WHAT YOU ARE ASKED TO DO = If a line in the listing contains "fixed", copy it out whole.
------------
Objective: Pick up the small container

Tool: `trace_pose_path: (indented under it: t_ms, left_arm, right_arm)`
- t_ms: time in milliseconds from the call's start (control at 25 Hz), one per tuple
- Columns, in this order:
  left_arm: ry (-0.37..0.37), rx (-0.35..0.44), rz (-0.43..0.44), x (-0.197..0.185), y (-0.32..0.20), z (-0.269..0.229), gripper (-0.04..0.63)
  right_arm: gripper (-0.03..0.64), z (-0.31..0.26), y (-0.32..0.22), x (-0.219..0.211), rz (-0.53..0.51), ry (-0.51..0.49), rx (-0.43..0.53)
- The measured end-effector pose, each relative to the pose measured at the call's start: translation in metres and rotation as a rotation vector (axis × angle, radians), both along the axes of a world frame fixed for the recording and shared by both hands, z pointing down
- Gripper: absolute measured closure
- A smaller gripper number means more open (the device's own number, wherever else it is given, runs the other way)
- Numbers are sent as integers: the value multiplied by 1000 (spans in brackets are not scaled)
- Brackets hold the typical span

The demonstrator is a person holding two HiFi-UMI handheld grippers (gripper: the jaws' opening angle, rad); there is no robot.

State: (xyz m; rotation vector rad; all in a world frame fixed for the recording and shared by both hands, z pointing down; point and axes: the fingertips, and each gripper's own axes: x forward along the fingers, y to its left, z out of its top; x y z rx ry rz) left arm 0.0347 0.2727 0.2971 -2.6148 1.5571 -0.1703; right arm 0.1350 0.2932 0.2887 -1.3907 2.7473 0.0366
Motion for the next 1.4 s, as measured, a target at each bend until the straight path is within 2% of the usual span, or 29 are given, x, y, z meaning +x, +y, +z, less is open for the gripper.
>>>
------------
RESPONSE TO THE EXERCISE =
- The measured end-effector pose, each relative to the pose measured at the call's start: translation in metres and rotation as a rotation vector (axis × angle, radians), both along the axes of a world frame fixed for the recording and shared by both hands, z pointing down
State: (xyz m; rotation vector rad; all in a world frame fixed for the recording and shared by both hands, z pointing down; point and axes: the fingertips, and each gripper's own axes: x forward along the fingers, y to its left, z out of its top; x y z rx ry rz) left arm 0.0347 0.2727 0.2971 -2.6148 1.5571 -0.1703; right arm 0.1350 0.2932 0.2887 -1.3907 2.7473 0.0366

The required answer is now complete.